Finding new solutions to the persistent affordable housing problem is one goal of leaders working with Philly’s tent encampments, where residents have refused to move from Von Colln Field at 22nd Street on the Ben Franklin Parkway and in front of the Ridge Avenue headquarters of the Philadelphia Housing Authority.

Said Jamal Henderson, an encampment organizer, in a statement issued Sept. 10: “This is an indictment on the city’s 100-year failure to deal with chronic homelessness in this city.”

Tents at the Parkway encampment in late August Credit: Mark Henninger / Imagic Digital

100 years ago, miles of crowded tenements. Today, acres of tent encampments.

A century ago, the neighborhood now known as mostly rich and white Society Hill was considered a “colored district,” explained Quaker researchers Woofter and Priest in their 1927 book.

Lombard Street was full of crowded tenement housing that stretched from 7th to 17th streets, extending north as far as Market and stretching south to Christian. One example the authors detailed was a three-and-a-half story rowhome converted into 23 apartments that shared seven toilets and 12 sinks in public hallways.

Occupied largely by Black residents, most of the tenements looked like this, Woofter and Priest wrote. Those who avoided tenements often lived in “colonies” instead, sharing one big house.

Collective housing projects like this still exist in Philly, said Lictash, of the Women’s Community Revitalization Project.

“That kind of overcrowding…it is so common,” Lictash said. “Oftentimes circumstances are substandard too. They’re missing a system, there’s not adequate plumbing or electricity.”

Following a model used in Point Breeze, the WCRP is currently developing 35 homes as community land trust in Germantown. Of the 500 people who filled out an application to live there, Lictash said 70% of applicants had two or three families living together in a home meant for one.

Social service organizations in the 1920s also tried to help.

The “Negro Housing in Philadelphia” book was copublished by the Whittier Center Housing Company and the Philadelphia Housing Association, both private charities with missions to provide affordable and adequate housing. Also cited in the historical text is the Octavia Hill Association, which still exists today.

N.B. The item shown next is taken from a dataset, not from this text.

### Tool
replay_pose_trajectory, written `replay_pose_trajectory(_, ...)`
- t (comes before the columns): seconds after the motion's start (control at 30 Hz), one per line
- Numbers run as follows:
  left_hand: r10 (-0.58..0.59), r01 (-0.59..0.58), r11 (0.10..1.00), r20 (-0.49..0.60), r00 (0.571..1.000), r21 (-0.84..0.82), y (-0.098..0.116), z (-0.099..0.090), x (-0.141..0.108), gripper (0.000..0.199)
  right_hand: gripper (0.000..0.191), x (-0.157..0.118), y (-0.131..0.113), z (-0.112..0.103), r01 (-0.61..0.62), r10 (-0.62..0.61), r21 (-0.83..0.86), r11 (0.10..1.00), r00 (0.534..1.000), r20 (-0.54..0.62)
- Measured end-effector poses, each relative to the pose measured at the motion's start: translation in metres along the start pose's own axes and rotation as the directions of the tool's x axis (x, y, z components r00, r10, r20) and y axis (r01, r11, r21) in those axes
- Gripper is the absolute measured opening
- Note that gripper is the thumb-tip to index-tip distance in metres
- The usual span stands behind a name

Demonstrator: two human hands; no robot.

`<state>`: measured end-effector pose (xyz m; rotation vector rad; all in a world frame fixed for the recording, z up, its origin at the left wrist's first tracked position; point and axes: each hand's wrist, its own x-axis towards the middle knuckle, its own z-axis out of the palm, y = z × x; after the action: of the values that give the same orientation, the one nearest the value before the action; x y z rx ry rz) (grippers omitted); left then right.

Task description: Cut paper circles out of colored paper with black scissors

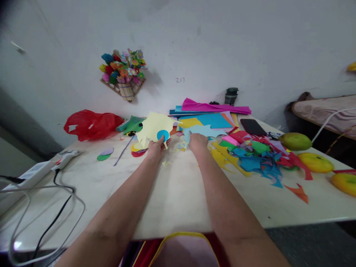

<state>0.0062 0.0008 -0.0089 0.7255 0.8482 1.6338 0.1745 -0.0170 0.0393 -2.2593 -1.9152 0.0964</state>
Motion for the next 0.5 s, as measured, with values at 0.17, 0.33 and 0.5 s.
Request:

These groups offered relief for some residents over the past century, but couldn’t mitigate the overarching systemic issues.

Though the situation at the camps of today seems intractable, there’s some indication of progress. Creating a land trust out of 62 vacant, PHA-owned properties has been one of the main organizer demands — and the Kenney administration says it’s working to make that happen.

“We have agreed to start a community land trust,” Eva Gladstein, Deputy Managing Director of Health and Human Services, revealed at a Sept. 10 briefing. But details are still up in the air.

Camp leaders on Friday formally invited Mayor Kenney to Monday brunch to continue the discussions.

“Even the mayor says the system is broken and these people fell through the cracks,” said Jennifer Bennetch of OccupyPHA. “We can’t keep kicking the can down the road…it’s time to actually do something about it.”

Michaela Winberg is a general assignment reporter at Billy Penn. She covers LGBTQ people and culture, public spaces, and transportation and mobility. She also sometimes produces radio and web features...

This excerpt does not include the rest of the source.